US 11,723,560 B2
System and method for decision support
Alexandra Elena Constantin, San Jose, CA (US); Scott M. Belliveau, San Diego, CA (US); Naresh C. Bhavaraju, San Diego, CA (US); Jennifer Blackwell, San Diego, CA (US); Eric Cohen, San Diego, CA (US); Basab Dattaray, San Diego, CA (US); Anna Leigh Davis, Cardiff by the Sea, CA (US); Rian Draeger, San Francisco, CA (US); Arturo Garcia, Chula Vista, CA (US); John Michael Gray, San Diego, CA (US); Hari Hampapuram, Portland, OR (US); Nathaniel David Heintzman, San Diego, CA (US); Lauren Hruby Jepson, San Diego, CA (US); Matthew Lawrence Johnson, Solana Beach, CA (US); Apurv Ullas Kamath, San Diego, CA (US); Katherine Yerre Koehler, Solana Beach, CA (US); Phil Mayou, San Diego, CA (US); Patrick Wile McBride, San Diego, CA (US); Michael Robert Mensinger, San Diego, CA (US); Sumitaka Mikami, San Diego, CA (US); Andrew Attila Pal, San Diego, CA (US); Nicholas Polytaridis, San Diego, CA (US); Philip Thomas Pupa, San Diego, CA (US); Eli Reihman, San Diego, CA (US); Peter C. Simpson, Cardiff, CA (US); Tomas C. Walker, Henderson, NV (US); and Daniel Justin Wiedeback, Portland, OR (US)
Assigned to Dexcom, Inc., San Diego, CA (US)
Filed by DexCom, Inc., San Diego, CA (US)
Filed on Feb. 6, 2019, as Appl. No. 16/269,533.
Application 16/269,533 is a continuation of application No. 16/269,480, filed on Feb. 6, 2019.
Claims priority of provisional application 62/628,895, filed on Feb. 9, 2018.
Prior Publication US 2019/0252079 A1, Aug. 15, 2019
Int. Cl. A61B 5/145 (2006.01); G16H 70/20 (2018.01); A61B 5/00 (2006.01); G06N 20/00 (2019.01); G06N 5/045 (2023.01); A61B 5/11 (2006.01); A61B 5/01 (2006.01); A61B 5/0205 (2006.01); G16H 50/20 (2018.01); A61B 5/024 (2006.01); A61B 5/08 (2006.01)

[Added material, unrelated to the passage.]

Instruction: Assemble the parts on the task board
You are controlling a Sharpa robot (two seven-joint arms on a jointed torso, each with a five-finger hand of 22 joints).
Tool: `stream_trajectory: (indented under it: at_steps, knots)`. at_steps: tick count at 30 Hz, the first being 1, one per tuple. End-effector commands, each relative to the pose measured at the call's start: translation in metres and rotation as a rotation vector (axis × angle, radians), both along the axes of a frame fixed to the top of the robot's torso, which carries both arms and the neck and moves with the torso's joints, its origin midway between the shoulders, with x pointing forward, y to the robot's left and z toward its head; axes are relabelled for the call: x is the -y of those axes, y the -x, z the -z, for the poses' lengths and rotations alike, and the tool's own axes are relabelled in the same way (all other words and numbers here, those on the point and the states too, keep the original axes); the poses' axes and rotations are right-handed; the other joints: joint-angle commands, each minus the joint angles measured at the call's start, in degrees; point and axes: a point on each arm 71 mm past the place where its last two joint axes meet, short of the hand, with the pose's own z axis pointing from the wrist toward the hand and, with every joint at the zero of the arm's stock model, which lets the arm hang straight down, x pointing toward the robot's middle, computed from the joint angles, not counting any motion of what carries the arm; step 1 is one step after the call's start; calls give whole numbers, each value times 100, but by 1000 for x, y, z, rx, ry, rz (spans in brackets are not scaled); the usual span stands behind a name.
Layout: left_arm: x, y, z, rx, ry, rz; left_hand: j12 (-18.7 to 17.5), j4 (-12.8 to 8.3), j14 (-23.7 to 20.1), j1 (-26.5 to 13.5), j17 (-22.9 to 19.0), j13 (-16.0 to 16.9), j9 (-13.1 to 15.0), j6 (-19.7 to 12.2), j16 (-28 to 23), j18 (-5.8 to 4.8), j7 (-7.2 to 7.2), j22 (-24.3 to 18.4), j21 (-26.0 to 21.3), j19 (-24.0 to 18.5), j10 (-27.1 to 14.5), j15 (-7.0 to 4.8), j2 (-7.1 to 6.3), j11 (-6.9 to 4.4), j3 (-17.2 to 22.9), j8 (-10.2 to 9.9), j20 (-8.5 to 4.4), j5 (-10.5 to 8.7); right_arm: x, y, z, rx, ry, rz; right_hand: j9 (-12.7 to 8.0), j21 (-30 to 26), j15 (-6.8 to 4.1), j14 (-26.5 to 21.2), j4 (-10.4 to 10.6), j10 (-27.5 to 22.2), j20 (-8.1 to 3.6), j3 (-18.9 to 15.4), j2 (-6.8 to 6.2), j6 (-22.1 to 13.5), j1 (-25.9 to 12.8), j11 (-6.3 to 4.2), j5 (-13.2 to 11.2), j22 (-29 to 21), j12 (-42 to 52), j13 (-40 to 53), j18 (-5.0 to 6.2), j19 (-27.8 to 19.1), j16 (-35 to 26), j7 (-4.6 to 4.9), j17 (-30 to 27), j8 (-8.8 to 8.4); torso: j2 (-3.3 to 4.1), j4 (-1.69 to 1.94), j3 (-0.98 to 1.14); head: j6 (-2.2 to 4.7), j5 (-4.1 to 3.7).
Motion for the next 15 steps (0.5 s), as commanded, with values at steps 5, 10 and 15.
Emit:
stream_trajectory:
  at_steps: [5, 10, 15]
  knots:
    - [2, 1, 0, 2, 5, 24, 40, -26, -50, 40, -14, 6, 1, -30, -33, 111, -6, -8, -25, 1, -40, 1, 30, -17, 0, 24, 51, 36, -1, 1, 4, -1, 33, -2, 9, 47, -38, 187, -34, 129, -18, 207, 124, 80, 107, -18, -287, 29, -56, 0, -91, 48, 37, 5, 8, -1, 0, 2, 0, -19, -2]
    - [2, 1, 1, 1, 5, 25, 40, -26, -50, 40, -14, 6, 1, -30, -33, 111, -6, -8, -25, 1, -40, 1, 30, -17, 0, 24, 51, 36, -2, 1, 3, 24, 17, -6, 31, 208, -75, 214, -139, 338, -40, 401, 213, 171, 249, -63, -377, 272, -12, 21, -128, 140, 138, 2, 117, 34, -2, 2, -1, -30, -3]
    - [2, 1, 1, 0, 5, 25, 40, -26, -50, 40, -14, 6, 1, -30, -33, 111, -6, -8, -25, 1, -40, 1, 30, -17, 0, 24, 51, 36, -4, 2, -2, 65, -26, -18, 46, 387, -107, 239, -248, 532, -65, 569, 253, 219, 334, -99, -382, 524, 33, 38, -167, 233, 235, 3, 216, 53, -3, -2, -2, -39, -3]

CPC A61B 5/14532 (2013.01) [A61B 5/0022 (2013.01); A61B 5/01 (2013.01); A61B 5/02055 (2013.01); A61B 5/1118 (2013.01); A61B 5/486 (2013.01); A61B 5/4839 (2013.01); A61B 5/4866 (2013.01); A61B 5/7221 (2013.01); A61B 5/7275 (2013.01); A61B 5/7282 (2013.01); A61B 5/746 (2013.01); A61B 5/7475 (2013.01); G06N 5/045 (2013.01); G06N 20/00 (2019.01); G16H 70/20 (2018.01); A61B 5/024 (2013.01); A61B 5/0816 (2013.01); G16H 50/20 (2018.01)] 16 Claims
OG exemplary drawing
 
1. A system comprising:
a glucose concentration sensor configured to detect a host glucose concentration;
a communication circuit configured to receive the host glucose concentration from the glucose concentration sensor; and
a processor configured to:
receive host glucose concentration measurements from the communication circuit;
predict, using a machine learning model, a future occurrence of a host entering a second host state from a first host state, wherein the first host state is associated with a first glucose concentration profile and the second host state is associated with a second glucose concentration profile, wherein the machine learning model is trained using a training dataset including behavioral and physiological data associated with the host, wherein the behavioral and physiological data includes at least one of (i) heart rate data received from a heart rate sensor, (ii) respiration data received from a respiration sensor (iii) the host glucose concentration from the glucose concentration sensor, (iv) host motion data from a motion sensor, (v) posture data from a posture sensor, or (vi) acoustic data from an acoustic sensor, and wherein each of the first and second glucose concentration profiles corresponds to glucose levels and/or a glucose rate of change of the host over time in connection with a behavioral state or a physiological state of the host, wherein the first host state is a pre-sleep or a pre-exercise state, and wherein the second host state is a sleep or exercise state;
determine, during the pre-sleep or pre-exercise state, a guidance message based at least in part on the prediction of the future occurrence of the host entering the sleep or exercise state from the pre-sleep or pre-exercise state, respectively, the second glucose concentration profile associated with the sleep or exercise state, the behavioral and physiological data, and the physiological data including the host glucose concentration measurements; and
deliver, during the pre-sleep or pre-exercise state, the guidance message through a user interface.